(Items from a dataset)
'''

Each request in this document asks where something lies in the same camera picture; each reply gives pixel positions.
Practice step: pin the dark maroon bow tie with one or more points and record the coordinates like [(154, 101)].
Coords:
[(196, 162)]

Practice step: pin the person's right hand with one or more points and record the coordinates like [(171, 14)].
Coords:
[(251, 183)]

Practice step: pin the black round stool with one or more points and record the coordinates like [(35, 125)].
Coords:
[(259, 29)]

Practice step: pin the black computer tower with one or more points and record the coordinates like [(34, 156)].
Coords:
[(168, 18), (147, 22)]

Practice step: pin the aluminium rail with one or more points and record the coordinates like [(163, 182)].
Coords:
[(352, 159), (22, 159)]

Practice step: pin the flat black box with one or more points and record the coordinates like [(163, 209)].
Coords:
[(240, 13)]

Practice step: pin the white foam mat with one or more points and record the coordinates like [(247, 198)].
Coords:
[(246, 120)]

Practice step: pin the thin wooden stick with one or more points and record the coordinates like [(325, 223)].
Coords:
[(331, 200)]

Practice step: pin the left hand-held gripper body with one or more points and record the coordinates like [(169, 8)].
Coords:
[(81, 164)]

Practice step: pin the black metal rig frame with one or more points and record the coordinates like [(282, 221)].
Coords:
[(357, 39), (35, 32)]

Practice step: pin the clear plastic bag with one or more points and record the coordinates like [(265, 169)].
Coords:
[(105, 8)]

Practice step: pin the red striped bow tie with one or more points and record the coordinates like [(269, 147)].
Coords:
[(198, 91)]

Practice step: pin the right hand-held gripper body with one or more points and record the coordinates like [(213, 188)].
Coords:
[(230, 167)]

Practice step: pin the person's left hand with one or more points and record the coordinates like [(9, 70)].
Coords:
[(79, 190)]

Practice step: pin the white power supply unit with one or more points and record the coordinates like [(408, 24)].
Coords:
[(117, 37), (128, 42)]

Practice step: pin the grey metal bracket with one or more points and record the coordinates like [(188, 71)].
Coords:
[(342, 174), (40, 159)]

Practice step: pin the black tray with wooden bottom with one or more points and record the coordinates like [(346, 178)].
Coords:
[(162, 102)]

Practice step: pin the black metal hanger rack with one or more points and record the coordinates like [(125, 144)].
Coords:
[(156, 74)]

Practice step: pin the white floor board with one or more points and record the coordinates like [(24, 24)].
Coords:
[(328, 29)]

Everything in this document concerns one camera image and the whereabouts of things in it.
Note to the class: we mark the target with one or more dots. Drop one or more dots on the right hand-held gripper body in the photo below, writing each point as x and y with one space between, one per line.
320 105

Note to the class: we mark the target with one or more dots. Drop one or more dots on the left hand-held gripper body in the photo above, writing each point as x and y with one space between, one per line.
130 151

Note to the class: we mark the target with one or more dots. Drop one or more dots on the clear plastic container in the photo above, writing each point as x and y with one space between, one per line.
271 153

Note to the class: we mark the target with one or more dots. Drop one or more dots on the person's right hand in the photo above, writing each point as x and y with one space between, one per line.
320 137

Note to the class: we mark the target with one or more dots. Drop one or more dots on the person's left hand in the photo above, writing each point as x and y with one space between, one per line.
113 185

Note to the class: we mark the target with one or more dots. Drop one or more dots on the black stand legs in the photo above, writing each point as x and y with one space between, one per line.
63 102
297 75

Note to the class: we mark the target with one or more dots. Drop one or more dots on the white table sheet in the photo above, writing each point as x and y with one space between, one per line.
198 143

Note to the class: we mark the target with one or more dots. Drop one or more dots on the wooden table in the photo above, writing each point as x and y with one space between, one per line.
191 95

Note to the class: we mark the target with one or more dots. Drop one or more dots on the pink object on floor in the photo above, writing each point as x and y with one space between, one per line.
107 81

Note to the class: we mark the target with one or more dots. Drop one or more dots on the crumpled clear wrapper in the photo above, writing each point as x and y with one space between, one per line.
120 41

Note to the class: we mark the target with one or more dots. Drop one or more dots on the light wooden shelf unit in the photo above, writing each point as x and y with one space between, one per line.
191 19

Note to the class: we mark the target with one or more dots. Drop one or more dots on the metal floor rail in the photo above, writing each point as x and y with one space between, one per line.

'''

YOUR GOAL: Track down all lines above with the string "document" and copy them.

TASK OUTPUT:
Each request in this document asks where something lies in the same camera picture; each reply gives pixel positions.
Everything in this document concerns one camera image and the whereabouts of things in it.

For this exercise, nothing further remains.